A pharmacy tech holds a pill of Hydroxychloroquine at Rock Canyon Pharmacy in Provo, Utah, on May 20, 2020. - US President Donald Trump announced May 18 he has been taking hydroxychloroquine for almost two weeks as a preventative measure against COVID-19. (Photo by GEORGE FREY / AFP) (Photo by GEORGE FREY/AFP via Getty Images)

FDA terminates emergency use authorization of hydroxychloroquine for Covid-19

The US Food and Drug Administration has revoked its emergency use authorization for the drugs hydroxychloroquine and chloroquine for the treatment of Covid-19.

After reviewing the current research available on the drugs, the FDA determined that the drugs do not meet “the statutory criteria” for emergency use authorization as they are unlikely to be effective in treating Covid-19 based on the latest scientific evidence, the agency noted on its website on Monday.
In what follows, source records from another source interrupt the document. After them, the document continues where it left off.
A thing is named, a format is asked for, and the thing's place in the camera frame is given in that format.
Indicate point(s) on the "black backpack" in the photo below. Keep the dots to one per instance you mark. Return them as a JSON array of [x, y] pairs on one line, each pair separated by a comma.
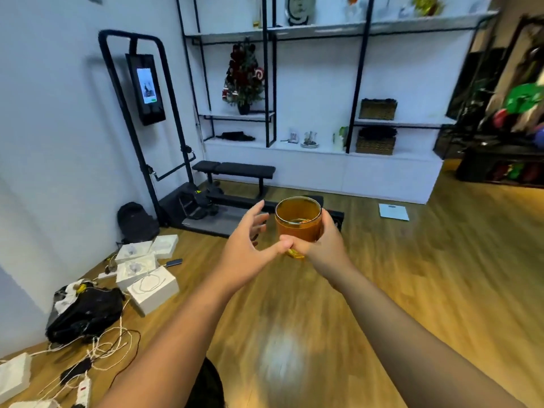
[[137, 223]]

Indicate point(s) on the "amber glass cup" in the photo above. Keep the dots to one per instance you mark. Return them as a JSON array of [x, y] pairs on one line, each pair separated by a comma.
[[298, 225]]

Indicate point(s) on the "white bottle with green leaf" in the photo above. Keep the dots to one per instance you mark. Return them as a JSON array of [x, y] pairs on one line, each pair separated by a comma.
[[339, 140]]

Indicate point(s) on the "black clothes rack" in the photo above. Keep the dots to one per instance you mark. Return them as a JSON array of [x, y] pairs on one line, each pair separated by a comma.
[[480, 123]]

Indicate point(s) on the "light wicker basket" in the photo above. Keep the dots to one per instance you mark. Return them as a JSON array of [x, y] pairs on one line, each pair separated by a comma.
[[378, 109]]

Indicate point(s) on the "gold ornament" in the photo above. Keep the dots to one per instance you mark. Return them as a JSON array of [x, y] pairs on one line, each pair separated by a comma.
[[426, 5]]

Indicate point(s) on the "black exercise machine frame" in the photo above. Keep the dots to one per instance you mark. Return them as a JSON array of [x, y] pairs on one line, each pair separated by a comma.
[[170, 165]]

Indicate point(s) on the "round decorative plate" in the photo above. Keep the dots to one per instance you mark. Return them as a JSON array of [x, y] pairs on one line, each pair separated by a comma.
[[300, 10]]

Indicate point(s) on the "wicker basket with black cloth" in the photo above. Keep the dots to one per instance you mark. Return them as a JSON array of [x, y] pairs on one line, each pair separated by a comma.
[[376, 142]]

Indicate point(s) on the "small decorated christmas tree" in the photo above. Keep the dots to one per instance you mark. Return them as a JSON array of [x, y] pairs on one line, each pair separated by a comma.
[[244, 78]]

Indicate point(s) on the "black padded workout bench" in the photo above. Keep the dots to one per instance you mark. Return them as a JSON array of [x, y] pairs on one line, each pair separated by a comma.
[[233, 169]]

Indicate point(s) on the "black and white shelf unit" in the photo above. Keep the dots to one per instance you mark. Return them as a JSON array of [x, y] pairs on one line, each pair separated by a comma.
[[382, 174]]

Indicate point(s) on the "black bag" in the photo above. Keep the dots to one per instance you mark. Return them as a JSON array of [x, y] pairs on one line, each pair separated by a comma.
[[85, 314]]

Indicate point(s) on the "person's right forearm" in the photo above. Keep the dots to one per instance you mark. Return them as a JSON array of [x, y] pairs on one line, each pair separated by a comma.
[[408, 348]]

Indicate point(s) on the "black folded umbrella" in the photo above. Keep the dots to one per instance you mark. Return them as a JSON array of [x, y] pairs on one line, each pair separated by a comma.
[[235, 136]]

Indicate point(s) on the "black machine screen panel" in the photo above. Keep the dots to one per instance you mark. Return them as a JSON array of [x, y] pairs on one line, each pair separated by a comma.
[[146, 95]]

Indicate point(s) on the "glass ornament on plate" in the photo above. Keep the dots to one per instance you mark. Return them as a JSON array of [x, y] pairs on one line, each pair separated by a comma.
[[310, 140]]

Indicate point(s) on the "person's left forearm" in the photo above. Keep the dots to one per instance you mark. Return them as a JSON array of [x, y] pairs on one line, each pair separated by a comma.
[[170, 348]]

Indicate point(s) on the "person's right hand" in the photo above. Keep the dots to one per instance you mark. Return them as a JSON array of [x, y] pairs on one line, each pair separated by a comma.
[[325, 252]]

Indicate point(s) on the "white power strip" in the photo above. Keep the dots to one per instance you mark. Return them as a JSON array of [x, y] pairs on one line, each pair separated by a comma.
[[83, 390]]

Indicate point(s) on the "person's left hand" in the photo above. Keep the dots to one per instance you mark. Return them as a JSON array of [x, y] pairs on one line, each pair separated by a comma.
[[240, 254]]

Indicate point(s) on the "white bathroom scale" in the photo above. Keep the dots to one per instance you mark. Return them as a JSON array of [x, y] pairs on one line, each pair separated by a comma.
[[394, 212]]

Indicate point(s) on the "person's right thumb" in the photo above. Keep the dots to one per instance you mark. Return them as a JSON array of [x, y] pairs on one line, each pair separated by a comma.
[[293, 244]]

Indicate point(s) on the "large white cardboard box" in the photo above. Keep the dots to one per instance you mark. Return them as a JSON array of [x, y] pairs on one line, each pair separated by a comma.
[[153, 291]]

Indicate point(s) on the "black smartphone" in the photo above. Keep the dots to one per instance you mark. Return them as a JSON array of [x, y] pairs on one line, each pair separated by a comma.
[[174, 262]]

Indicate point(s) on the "person's left thumb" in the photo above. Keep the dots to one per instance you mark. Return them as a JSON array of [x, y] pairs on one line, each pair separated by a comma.
[[276, 249]]

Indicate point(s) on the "white foam box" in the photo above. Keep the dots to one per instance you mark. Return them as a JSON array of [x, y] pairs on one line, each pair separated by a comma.
[[13, 378]]

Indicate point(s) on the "person's black clothing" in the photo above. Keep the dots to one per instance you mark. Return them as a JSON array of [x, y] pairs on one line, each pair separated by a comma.
[[208, 386]]

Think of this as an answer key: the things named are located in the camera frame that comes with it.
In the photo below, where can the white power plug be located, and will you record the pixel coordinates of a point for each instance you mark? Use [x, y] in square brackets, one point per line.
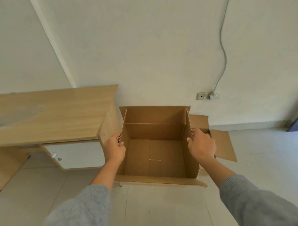
[213, 95]

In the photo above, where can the light wooden desk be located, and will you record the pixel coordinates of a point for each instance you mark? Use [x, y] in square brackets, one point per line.
[53, 111]

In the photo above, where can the dark door edge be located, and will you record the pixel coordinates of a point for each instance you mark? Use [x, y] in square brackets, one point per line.
[293, 124]

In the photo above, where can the person's right forearm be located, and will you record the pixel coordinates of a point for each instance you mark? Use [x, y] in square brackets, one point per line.
[244, 198]

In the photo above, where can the person's right thumb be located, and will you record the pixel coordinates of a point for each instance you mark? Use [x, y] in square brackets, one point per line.
[190, 142]

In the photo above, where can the white wall socket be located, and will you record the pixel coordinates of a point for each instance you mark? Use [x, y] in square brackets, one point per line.
[200, 96]

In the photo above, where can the person's left thumb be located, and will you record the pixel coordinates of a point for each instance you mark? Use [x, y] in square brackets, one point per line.
[121, 144]

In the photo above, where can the person's left hand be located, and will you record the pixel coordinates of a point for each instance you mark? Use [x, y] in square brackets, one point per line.
[113, 150]

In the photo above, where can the brown cardboard box with flaps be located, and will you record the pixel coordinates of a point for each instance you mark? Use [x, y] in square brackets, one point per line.
[222, 144]

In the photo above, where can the person's right hand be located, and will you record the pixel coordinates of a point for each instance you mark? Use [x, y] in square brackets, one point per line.
[203, 146]

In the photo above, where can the white cabinet door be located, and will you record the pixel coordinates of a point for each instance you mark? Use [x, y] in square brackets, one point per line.
[79, 154]

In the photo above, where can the person's left forearm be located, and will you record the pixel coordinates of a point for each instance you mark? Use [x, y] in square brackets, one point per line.
[93, 198]

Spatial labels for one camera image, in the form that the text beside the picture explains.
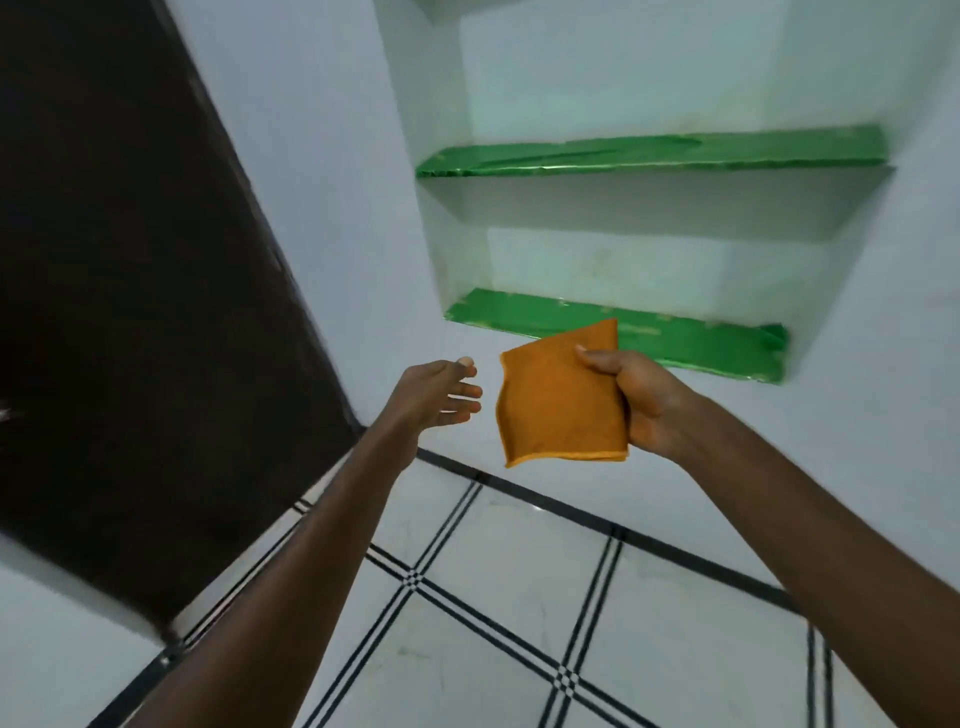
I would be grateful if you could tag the person's right hand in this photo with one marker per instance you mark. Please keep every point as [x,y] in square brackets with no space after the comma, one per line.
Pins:
[652,405]

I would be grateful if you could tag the person's left hand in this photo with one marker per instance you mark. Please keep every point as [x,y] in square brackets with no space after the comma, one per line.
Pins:
[424,397]

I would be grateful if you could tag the person's left middle finger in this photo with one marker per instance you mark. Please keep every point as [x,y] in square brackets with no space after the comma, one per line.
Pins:
[463,407]

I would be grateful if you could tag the person's right thumb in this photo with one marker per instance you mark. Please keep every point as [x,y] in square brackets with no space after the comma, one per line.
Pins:
[600,360]

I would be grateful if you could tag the person's left thumb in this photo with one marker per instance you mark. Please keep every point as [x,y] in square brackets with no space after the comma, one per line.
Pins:
[454,365]

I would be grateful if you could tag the orange cloth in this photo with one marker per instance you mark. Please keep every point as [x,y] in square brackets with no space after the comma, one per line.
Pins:
[559,401]

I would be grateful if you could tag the person's right forearm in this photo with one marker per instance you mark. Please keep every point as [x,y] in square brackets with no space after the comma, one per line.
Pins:
[817,555]

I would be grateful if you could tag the person's left forearm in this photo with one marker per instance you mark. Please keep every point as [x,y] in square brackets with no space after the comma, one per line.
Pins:
[285,592]

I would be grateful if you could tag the dark brown wooden door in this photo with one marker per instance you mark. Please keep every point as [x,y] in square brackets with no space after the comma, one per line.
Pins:
[142,300]

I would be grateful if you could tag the green lined wall shelf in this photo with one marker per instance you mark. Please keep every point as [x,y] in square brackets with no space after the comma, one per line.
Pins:
[637,334]
[652,152]

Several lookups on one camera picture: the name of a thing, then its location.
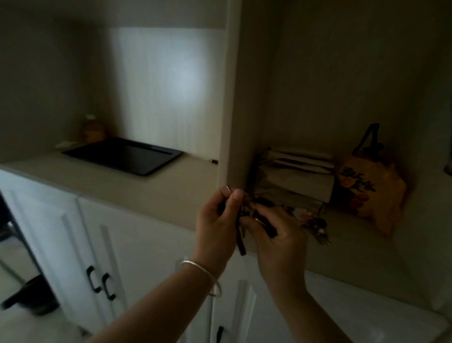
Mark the person's right hand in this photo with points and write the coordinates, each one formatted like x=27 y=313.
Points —
x=282 y=251

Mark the person's left hand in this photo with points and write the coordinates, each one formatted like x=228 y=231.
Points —
x=212 y=236

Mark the person's left thumb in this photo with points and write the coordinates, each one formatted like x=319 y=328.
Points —
x=237 y=202

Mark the person's right thumb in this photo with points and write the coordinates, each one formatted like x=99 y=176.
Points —
x=251 y=226

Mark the person's left forearm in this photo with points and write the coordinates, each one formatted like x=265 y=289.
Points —
x=162 y=307

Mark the person's right forearm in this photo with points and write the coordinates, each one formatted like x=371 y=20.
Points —
x=307 y=318

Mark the stack of folded beige cloths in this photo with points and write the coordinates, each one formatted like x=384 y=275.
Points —
x=300 y=176

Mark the bunch of keys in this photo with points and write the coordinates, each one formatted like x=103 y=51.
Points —
x=319 y=228

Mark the white cabinet door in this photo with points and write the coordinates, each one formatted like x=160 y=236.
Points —
x=148 y=254
x=46 y=229
x=353 y=311

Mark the yellow floral bag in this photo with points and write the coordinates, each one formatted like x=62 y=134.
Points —
x=370 y=190

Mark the black tray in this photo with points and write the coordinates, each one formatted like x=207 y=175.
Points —
x=122 y=155

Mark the orange jar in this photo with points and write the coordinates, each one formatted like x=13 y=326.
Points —
x=94 y=130

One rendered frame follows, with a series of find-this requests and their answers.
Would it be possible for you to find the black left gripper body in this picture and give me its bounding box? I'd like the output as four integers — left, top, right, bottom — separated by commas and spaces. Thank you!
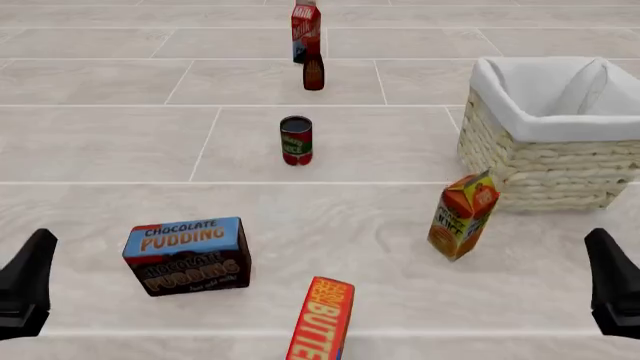
0, 303, 52, 341

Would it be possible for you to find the red white milk carton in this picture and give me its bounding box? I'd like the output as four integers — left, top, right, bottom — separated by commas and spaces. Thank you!
291, 0, 323, 65

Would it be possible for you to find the dark brown sauce bottle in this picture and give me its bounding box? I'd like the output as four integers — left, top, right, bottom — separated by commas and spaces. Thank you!
302, 53, 326, 92

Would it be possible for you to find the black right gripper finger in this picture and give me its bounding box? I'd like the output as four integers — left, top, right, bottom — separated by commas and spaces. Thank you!
583, 227, 640, 315

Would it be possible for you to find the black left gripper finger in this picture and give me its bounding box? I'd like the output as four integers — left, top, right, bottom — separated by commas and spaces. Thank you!
0, 228, 59, 315

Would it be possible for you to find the cream woven basket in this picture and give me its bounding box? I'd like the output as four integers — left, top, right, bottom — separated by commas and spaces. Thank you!
456, 55, 640, 213

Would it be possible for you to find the red green tomato sauce tin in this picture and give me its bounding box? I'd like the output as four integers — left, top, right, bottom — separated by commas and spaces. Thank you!
279, 114, 315, 167

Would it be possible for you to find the red orange butter box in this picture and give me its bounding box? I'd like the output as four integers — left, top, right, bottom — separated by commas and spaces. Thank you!
285, 276, 356, 360

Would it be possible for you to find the white cloth basket liner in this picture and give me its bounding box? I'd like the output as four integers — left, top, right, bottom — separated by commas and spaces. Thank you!
471, 55, 640, 144

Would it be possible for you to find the orange juice carton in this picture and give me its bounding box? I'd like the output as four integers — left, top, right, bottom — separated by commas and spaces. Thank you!
426, 168, 501, 263

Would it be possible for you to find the chocolate pudding box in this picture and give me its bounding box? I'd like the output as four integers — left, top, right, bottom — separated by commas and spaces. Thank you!
121, 216, 253, 298

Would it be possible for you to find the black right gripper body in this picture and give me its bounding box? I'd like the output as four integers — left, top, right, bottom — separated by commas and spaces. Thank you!
591, 301, 640, 337

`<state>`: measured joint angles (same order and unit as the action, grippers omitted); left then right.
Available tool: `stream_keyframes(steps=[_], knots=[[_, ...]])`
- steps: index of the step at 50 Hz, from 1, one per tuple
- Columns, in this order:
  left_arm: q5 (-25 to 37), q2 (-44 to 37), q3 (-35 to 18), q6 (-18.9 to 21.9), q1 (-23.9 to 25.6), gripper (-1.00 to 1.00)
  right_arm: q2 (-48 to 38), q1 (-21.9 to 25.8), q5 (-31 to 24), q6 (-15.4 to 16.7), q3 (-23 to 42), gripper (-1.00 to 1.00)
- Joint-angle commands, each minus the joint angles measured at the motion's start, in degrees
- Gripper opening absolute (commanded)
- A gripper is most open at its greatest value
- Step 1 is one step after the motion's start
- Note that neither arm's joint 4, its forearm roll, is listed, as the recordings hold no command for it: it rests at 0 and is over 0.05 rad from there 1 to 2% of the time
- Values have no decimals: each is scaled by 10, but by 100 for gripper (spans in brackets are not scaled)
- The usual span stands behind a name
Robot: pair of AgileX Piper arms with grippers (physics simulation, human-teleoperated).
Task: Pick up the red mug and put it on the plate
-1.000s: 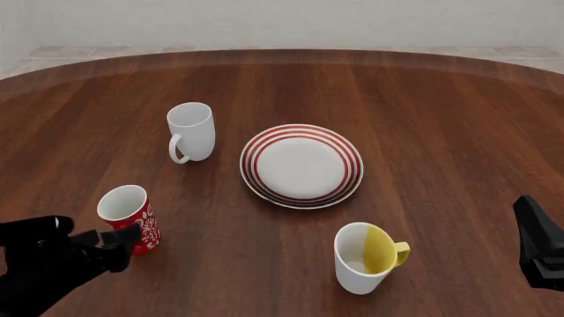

“FDA has concluded that, based on this new information and other information discussed in the attached memorandum, it is no longer reasonable to believe that oral formulations of HCQ and CQ may be effective in treating COVID-19, nor is it reasonable to believe that the known and potential benefits of these products outweigh their known and potential risks,” FDA chief scientist Denise Hinton wrote in a letter to Gary Disbrow of the Biomedical Advanced Research and Development Authority (BARDA) on Monday.

“Accordingly, FDA revokes the EUA for emergency use of HCQ and CQ to treat COVID-19,” Hinton wrote in the letter. “As of the date of this letter, the oral formulations of HCQ and CQ are no longer authorized by FDA to treat COVID-19.”

The FDA’s emergency use authorization for hydroxychloroquine and chloroquine was narrow in scope, applying only to hospitalized Covid-19 patients and only to drugs donated to the Strategic National Stockpile.

In an open letter published late last month, FDA commissioner Dr. Stephen Hahn appeared to defend the agency’s decision to issue the authorization.

“This decision was based on an evaluation of the EUA criteria and the scientific evidence available at that time. We continue to look at the data on hydroxychloroquine and chloroquine and we will make future determinations on these products based on available evidence including ongoing clinical studies,” Hahn said in the letter last month.

The emergency use authorization, or EUA, made it easier for pills donated to the national stockpile to be distributed to coronavirus patients.

Hahn added in the letter that “we also knew it was important to help ensure a stable supply of the drugs for patients with lupus and rheumatoid arthritis given the increased demand.”

Hahn also defended his agency’s handling of hydroxychloroquine. He acknowledged the political climate surrounding the drug, but said, “I stand by our decisions because I think they are rooted in science and data, and we’ll continue to reevaluate.”